Corrections has been breaking the law by gassing prisoners in their cells with a potent pepper spray called the Cell Buster, a High Court judge has ruled.
The Cell Buster, made by American company Sabre and marketed under the tagline Making Grown Men Cry Since 1975, involves hosing pepper spray into a closed cell to incapacitate the inmate.
It was used multiple times against Mihi Bassett and Karma Cripps at Auckland Women's Prison in 2019 in what the District Court earlier ruled was cruel and degrading treatment designed to break their spirit.
Bassett and Cripps then took a case against the Attorney-General challenging the use of Cell Buster in New Zealand prisons.
Yesterday the Wellington High Court Judge Rebecca Ellis ruled that Corrections regulations in force between 2009 and 2021 failed to properly authorise the use of the Cell Buster pepper spray.
"The use of Cell Buster in prisons while those regulations were in force was also therefore unlawful."
Justice Ellis ruled that Ministers of Corrections over those years did not have enough information to ensure the weapon could be used safely.
"Ministers could not have been satisfied that the use of Cell Buster would be consistent with the humane treatment of prisoners."
The judge said that information put before ministers at times gave the impression that the pepper spray was the same as that used by police - a small canister, worn on the belt, which is drawn and aimed at the face.
But the Cell Buster is hosed into a closed cell using a canister similar to a fire extinguisher.
In a promotional video, manufacturer Sabre says the Cell Buster produces a fog of pepper spray, "which contaminates the cell and inflames the inmate's respiratory tract".
It says that "the coughing and irritation produced by Cell Buster generally results in a much more co-operative inmate".
The judge said Cell Buster was a different weapon to standard pepper spray.
"It follows that it was necessary to authorise Cell Buster as a non-lethal weapon separately from other forms of pepper spray."
The Cell Buster was used against Bassett and Cripps in Auckland Women's Prison and deployed by up to six guards in full riot gear.
Justice Ellis made it clear that the tactic concerned her.
"The notion of intentionally and remotely inflicting pain on a prisoner - a vulnerable person by definition - while locked in his or her cell is instinctively unpalatable," she said.
"It is, perhaps, the ability to deploy Cell Buster in a more calculated and impersonal way - to inflict pain on a person who cannot escape, while observing their suffering from a safe distance - that has the potential to rob the process of its humanity, and the prisoner of their inherent dignity."
However, she said it was possible that, in cases where a prisoner was armed or threatening to hurt others, using Cell Buster could be warranted and in those instances it may be more humane than other tactical options.
Faced with the legal action Corrections Minister Kelvin Davis got Cabinet approval for new Corrections regulations earlier this year, in an attempt to ensure the use of Cell Buster was legal.
But Justice Ellis said the 2022 regulations were not put before her in this case "so I expressly make no formal findings about their lawfulness or otherwise".

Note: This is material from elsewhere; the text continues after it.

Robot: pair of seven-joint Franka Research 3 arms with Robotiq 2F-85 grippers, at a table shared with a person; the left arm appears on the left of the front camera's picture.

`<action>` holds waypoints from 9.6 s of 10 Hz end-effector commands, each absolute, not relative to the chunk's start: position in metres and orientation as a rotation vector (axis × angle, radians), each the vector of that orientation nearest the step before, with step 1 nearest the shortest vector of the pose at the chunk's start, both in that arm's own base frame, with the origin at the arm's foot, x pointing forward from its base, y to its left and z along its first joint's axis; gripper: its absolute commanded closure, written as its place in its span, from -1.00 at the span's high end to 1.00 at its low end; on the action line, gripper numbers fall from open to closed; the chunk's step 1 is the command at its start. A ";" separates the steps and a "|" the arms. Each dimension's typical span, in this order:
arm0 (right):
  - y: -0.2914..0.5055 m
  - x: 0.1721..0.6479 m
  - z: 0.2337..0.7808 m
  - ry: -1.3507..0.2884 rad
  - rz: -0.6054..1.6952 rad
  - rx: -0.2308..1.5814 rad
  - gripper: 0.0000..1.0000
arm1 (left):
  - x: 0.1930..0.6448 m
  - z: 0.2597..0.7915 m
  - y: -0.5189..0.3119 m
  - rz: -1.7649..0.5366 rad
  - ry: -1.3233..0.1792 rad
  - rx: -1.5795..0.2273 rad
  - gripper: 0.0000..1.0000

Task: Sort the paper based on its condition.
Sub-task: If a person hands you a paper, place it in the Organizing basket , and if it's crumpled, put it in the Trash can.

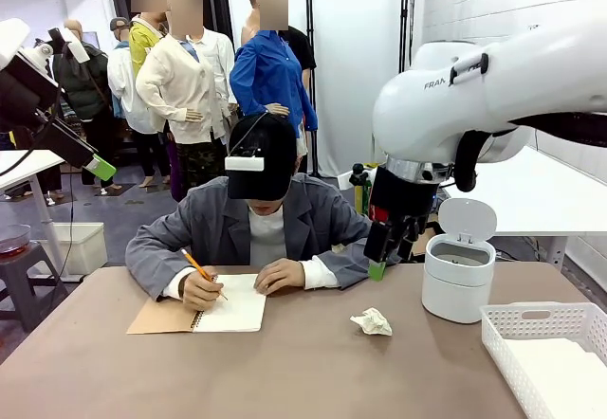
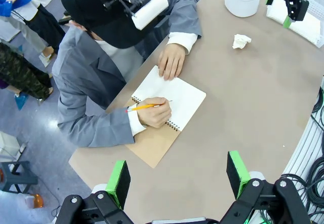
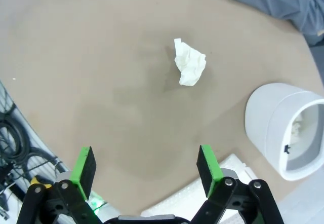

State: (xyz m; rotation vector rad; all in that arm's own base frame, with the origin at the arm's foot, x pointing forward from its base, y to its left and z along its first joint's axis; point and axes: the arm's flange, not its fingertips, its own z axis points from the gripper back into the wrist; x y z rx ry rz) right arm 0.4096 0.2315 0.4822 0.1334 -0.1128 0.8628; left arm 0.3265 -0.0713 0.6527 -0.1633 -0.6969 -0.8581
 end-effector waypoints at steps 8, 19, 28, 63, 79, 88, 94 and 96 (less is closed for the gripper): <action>0.237 0.402 0.452 -0.157 0.842 0.037 1.00 | 0.326 0.653 -0.070 -0.856 -0.699 -0.167 1.00; 0.265 0.456 0.368 -0.132 0.744 -0.083 1.00 | 0.326 0.653 -0.070 -0.856 -0.699 -0.167 1.00; 0.281 0.489 0.299 -0.109 0.698 -0.041 1.00 | 0.326 0.653 -0.070 -0.856 -0.699 -0.167 1.00; 0.211 0.533 0.595 -0.207 0.927 -0.108 -0.33 | 0.326 0.653 -0.070 -0.856 -0.699 -0.167 1.00; 0.141 0.533 0.530 -0.116 0.807 -0.212 -0.33 | 0.326 0.653 -0.070 -0.856 -0.699 -0.167 1.00; 0.136 0.531 0.523 -0.108 0.824 -0.256 1.00 | 0.326 0.653 -0.070 -0.856 -0.699 -0.167 1.00; 0.138 0.530 0.529 -0.120 0.813 -0.228 1.00 | 0.326 0.653 -0.070 -0.856 -0.699 -0.167 1.00; 0.138 0.530 0.529 -0.120 0.813 -0.228 1.00 | 0.326 0.653 -0.070 -0.856 -0.699 -0.167 1.00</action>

The Cell Buster was used 27 times in New Zealand prisons between 2016 and 2020.
The case is yet another rebuke for Corrections over their treatment of Bassett and Cripps at Auckland Women's Prison.
RNZ reported in 2020 that the women were gassed in their cells with pepper spray, forced to lie face down in their cells before being fed and were unlawfully detained for months in a segregation unit.
Bassett's mental health declined and she attempted to kill herself in her cell. In the minutes after the suicide attempt, she was placed in handcuffs and threatened with pepper spray. She was returned to segregation the next day.
Corrections issued a rare apology to the women and has promised them compensation.
The case also led to a full review of how Corrections treats women in prison. Corrections now says it aims to be a "world-leading centre of excellence for the management and care of women".
National Commissioner Rachel Leota said last year the changes would include redesigning Auckland Women's Prison to allow for more recreation time and fresh air and better conditions for pregnant inmates.
Corrections would now "ensure mechanical restraints will not be used for women who are 30 weeks or more pregnant, during labour, and while they are in hospital after giving birth".